ComparativeGenomicsToolkit / taffy

This is a library C/Python/CLI for working with TAF (.taf,.taf.gz) and MAF (.maf) alignment files
MIT License
23 stars 3 forks source link

Fix index query bug #52

Closed glennhickey closed 4 months ago

glennhickey commented 4 months ago

Taffy index queries were pretty broken, as @benedictpaten pointed out:

./bin/taffy view -i ./tests/evolverMammals.maf -c  > ./tests/evolverMammals.taf.gz
./bin/taffy index -i ./tests/evolverMammals.taf.gz

./bin/taffy view -i ./tests/evolverMammals.taf.gz -r Anc0.Anc0refChr0:400-405
Assertion failed: (strlen(column) == column_length), function get_bases, file taf.c, line 125.

/bin/taffy view -i ./tests/evolverMammals.taf.gz -r Anc0.Anc0refChr0:410-413
Assertion failed: (*row != NULL), function parse_coordinates_and_establish_block, file taf.c, line 68.

Everything worked fine when indexing and querying the .maf, which is probably why it's taken this long to come up.

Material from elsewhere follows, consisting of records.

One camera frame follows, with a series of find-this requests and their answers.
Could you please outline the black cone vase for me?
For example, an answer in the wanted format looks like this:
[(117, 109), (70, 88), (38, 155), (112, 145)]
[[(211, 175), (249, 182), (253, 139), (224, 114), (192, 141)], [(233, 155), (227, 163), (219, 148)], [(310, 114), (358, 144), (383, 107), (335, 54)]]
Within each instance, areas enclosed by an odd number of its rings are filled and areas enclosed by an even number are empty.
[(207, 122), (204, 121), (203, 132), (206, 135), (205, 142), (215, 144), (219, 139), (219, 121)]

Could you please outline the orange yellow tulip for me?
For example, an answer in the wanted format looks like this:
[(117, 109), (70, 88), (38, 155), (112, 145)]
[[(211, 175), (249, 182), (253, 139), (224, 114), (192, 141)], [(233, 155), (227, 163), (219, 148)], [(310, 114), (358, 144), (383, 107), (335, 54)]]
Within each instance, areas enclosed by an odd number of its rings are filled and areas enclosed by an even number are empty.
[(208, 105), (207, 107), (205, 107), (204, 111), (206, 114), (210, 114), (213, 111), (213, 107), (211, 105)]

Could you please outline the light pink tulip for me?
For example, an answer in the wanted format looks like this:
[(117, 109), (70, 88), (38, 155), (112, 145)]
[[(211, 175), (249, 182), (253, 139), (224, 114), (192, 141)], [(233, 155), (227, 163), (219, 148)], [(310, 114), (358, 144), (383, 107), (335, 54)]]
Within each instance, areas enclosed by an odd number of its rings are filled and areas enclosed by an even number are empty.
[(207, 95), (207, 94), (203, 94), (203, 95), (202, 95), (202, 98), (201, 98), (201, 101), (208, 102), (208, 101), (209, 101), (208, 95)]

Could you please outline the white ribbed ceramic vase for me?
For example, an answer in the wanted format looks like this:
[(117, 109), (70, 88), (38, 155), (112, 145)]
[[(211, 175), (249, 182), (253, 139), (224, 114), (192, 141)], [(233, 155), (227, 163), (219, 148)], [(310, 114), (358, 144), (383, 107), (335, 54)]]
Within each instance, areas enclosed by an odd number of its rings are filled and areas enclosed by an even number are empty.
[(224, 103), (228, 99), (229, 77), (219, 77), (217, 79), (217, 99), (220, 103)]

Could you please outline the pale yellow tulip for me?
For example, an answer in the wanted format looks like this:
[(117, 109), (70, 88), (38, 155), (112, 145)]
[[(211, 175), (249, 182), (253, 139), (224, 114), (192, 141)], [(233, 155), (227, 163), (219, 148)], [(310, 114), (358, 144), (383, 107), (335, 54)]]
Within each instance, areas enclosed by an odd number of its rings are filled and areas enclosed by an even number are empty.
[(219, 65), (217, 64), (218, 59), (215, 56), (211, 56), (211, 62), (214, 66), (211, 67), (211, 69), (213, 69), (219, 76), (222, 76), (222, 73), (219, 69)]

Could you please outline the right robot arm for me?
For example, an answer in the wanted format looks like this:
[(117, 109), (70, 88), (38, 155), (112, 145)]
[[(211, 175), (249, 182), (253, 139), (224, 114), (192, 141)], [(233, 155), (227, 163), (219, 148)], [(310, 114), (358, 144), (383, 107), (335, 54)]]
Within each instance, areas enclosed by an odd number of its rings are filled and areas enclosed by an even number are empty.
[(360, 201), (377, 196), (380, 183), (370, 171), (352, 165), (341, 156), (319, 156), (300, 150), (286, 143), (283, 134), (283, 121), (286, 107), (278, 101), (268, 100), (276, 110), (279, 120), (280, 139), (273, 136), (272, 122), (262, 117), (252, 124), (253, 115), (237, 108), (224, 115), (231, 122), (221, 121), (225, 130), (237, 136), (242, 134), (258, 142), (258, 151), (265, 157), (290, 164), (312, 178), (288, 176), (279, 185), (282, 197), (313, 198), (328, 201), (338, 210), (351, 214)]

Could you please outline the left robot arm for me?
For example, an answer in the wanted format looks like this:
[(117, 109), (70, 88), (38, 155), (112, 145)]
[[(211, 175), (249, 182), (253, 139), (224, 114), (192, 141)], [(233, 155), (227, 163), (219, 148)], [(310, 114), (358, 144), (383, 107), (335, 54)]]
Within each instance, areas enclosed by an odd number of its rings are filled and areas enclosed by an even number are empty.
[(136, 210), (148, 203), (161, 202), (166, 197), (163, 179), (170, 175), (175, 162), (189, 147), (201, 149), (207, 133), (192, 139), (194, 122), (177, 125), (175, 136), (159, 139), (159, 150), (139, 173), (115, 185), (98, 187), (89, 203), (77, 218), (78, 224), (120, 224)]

Anyway, the problem seems to be that the query function works by:

The issue that that TAF parsing is dependent on the previous block. So if it sliced before reading the next block, and that slice removes a row (because only gap characters were left after slicing), then the parser aborts when trying to apply the previous coordinates to the next coordinates.

Anyway, the fix is pretty simple: only slice the first block after the next one has been parsed. I added these two problem regions to the tests, and added a test that does a bunch of taf queries and makes sure the output's same as maf.